(TASK) Look through the lines below for the word "wrist", and copy every line that has it.
--- INFORMATION Enclosed Below ---
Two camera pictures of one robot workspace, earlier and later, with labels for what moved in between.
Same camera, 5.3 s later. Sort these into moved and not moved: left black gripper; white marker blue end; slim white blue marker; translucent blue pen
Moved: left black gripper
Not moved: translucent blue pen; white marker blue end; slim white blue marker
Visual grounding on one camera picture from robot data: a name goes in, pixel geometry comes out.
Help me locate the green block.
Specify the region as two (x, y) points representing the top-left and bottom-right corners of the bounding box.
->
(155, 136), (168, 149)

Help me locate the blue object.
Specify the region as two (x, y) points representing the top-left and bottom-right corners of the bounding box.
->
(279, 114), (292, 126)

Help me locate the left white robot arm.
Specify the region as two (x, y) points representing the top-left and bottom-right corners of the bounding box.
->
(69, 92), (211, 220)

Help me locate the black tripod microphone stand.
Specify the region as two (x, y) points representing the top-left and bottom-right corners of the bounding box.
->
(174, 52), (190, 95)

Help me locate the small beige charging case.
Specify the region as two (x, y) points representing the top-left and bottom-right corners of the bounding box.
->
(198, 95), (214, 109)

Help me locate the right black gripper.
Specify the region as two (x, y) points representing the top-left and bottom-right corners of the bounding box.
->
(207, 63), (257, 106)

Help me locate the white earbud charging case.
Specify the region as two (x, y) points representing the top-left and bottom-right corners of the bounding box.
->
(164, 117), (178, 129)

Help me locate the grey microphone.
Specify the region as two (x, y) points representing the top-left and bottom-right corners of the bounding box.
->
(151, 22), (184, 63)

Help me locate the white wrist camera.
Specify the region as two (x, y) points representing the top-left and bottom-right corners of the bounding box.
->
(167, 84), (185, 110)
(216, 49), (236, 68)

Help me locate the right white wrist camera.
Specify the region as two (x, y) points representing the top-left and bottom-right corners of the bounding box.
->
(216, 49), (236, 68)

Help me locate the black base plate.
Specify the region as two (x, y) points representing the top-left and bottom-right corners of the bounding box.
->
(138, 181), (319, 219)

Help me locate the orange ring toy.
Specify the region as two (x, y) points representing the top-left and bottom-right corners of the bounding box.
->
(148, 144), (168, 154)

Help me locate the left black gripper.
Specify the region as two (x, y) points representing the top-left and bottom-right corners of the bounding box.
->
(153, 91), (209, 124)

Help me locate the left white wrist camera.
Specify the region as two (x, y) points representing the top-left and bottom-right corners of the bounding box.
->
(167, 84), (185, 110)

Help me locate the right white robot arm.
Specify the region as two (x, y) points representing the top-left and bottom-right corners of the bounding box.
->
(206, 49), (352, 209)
--- End of Enclosed INFORMATION ---
(SOLUTION TO THE EXERCISE)
Help me locate the white wrist camera.
Help me locate the right white wrist camera.
Help me locate the left white wrist camera.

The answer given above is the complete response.